Senior Project Manager - Clinical

Intuitive•Sunnyvale, CA

About The Position

Primary Function of Position: The Senior Project Manager, Clinical Workstream, plays a pivotal role in supporting the clinical development and clinical affairs components of Future Forward BU. This position is central to guiding the planning and execution of pre-clinical studies, early feasibility human studies, and pivotal studies within a medical device development framework. The Senior Project Manager is accountable for providing both strategic leadership and tactical execution across all phases of clinical research, ensuring the successful delivery of clinical objectives that directly influence the advancement of innovative medical devices. An ideal candidate would provide strategic direction by translating the Future Forward initiative’s vision into actionable clinical development roadmaps, setting priorities, and aligning resources. Tactically, the role involves hands-on management of daily project operations, troubleshooting study execution challenges, coordinating site activities, and ensuring milestones are achieved on time and within scope.
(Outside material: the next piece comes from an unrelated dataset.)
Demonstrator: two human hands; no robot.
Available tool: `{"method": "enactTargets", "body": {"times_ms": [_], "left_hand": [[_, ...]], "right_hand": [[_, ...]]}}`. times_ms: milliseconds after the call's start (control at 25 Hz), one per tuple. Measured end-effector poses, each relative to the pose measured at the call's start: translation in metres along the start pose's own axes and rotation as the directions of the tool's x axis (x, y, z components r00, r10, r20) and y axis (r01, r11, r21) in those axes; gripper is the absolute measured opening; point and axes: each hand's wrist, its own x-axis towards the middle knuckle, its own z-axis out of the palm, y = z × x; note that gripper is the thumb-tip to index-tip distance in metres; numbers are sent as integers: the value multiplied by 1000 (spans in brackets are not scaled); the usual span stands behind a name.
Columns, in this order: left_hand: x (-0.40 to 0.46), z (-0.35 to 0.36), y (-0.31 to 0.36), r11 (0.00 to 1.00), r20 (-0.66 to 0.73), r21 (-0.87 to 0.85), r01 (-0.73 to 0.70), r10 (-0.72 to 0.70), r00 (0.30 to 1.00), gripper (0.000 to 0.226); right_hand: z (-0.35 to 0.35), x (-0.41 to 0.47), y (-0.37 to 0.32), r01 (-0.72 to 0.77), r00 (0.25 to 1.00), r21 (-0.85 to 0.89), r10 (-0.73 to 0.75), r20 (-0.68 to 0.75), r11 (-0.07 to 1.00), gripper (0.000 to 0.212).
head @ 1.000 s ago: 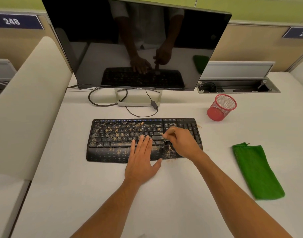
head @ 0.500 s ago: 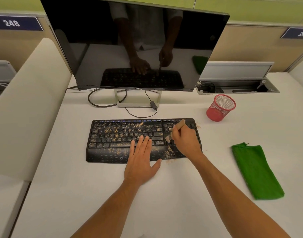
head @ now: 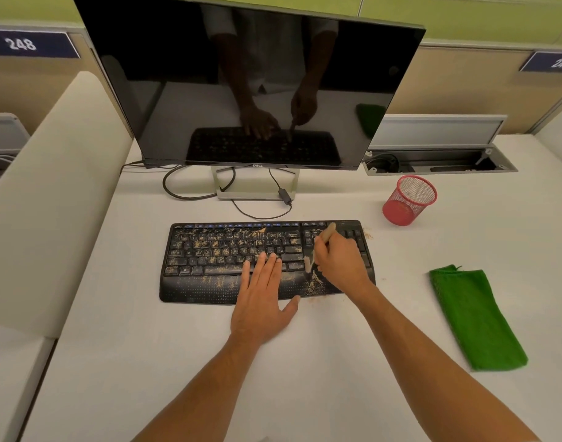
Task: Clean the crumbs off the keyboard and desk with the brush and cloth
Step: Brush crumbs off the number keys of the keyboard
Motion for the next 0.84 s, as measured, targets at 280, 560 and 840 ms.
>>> {"method": "enactTargets", "body": {"times_ms": [280,560,840], "left_hand": [[1,1,-1,1000,-9,2,-1,1,1000,83],[1,1,0,1000,4,3,2,-2,1000,84],[1,1,0,1000,1,-3,4,-4,1000,84]], "right_hand": [[-21,10,16,-46,979,125,69,-193,991,60],[-21,6,32,-89,986,88,100,-134,992,43],[-37,21,24,-117,988,-28,114,-103,993,43]]}}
Examples include developing bottom’s up schedules, identifying critical path, risk registers and conducting detailed project reviews to drive continuous improvement.

Requirements

Bachelor’s degree in Life Sciences, Engineering, or a related field; advanced degree (MS, PhD, or equivalent) preferred.
Minimum of 5 years’ experience in clinical project management, with at least 3 years focused on medical device development.
Demonstrated experience managing pre-clinical, early feasibility, and pivotal clinical studies.
In-depth knowledge of regulatory requirements governing medical device clinical trials (FDA, ISO 14155 (GCP), etc.).
Project Management: Advanced organizational, planning, and prioritization skills; proficiency with project management tools and methodologies.
Regulatory Acumen: Strong understanding of clinical research regulations and standards applicable to medical devices.

Nice To Haves

Proven track record of successful cross-functional project leadership in a regulated environment.
Leadership: Ability to inspire, influence, and drive teams toward common goals.
Communication: Excellent written and verbal communication skills; adept at presenting complex information to diverse audiences.
Problem Solving: Proactive in identifying issues and developing effective solutions.
Collaboration: Experience working with multidisciplinary teams and external partners.
Attention to Detail: Commitment to accuracy and quality in all deliverables.

Responsibilities

Lead the planning, initiation, and management of clinical workstream activities across pre-clinical, early feasibility, and pivotal study phases, ensuring alignment with program milestones and regulatory expectations.
Develop and execute comprehensive project plans that reflect the Future Forward initiative’s strategic objectives, integrating timelines, resource allocation, and deliverable tracking for all clinical and pre-clinical activities.
Coordinate with cross-functional teams including R&D, regulatory, clinical affairs, clinical development engineering, quality, and operations to ensure seamless integration of clinical deliverables within the product lifecycle.
Partner with clinical development engineers to define experimental designs, establish study requirements, and provide technical support for pre-clinical studies, ensuring robust data generation and protocol compliance in both GLP and non-GLP settings.
Oversee the preparation, submission, and maintenance of regulatory documents and study protocols in compliance with applicable standards and regulations (e.g., EC, IDE submissions) and ensure that pre-clinical documentation meets both internal and external audit requirements.
Manage logistics for product availability in pre-clinical and clinical studies, including coordinating shipments, tracking inventory, and ensuring that devices and ancillary materials are delivered on time to appropriate sites.
Implement and monitor procedures for product return following study completion, ensuring proper reconciliation, documentation, and disposition in accordance with quality and regulatory guidelines.
Support the clinical affairs team by creating and maintaining tools to monitor study progress, proactively identify risks, and implement mitigation strategies to ensure project timelines and budgets are met.
Facilitate regular clinical domain meetings, providing clear status updates to the program core team, capturing action items, and communicating decisions to relevant stakeholders.
Coordinate with the clinical development team to manage interactions with internal and external laboratories, including scheduling, documentation transfer, and issue resolution, while fostering engagement with key opinion leaders (KOLs) to inform study design, execution, and data interpretation.
Ensure high-quality documentation, reporting, and data integrity across all clinical and pre-clinical activities, supporting audit readiness and inspection activities for clinical trials as needed.
Contribute to the continuous improvement of clinical project management processes and best practices, with a focus on enhancing cross-functional collaboration and operational efficiency within the clinical development framework.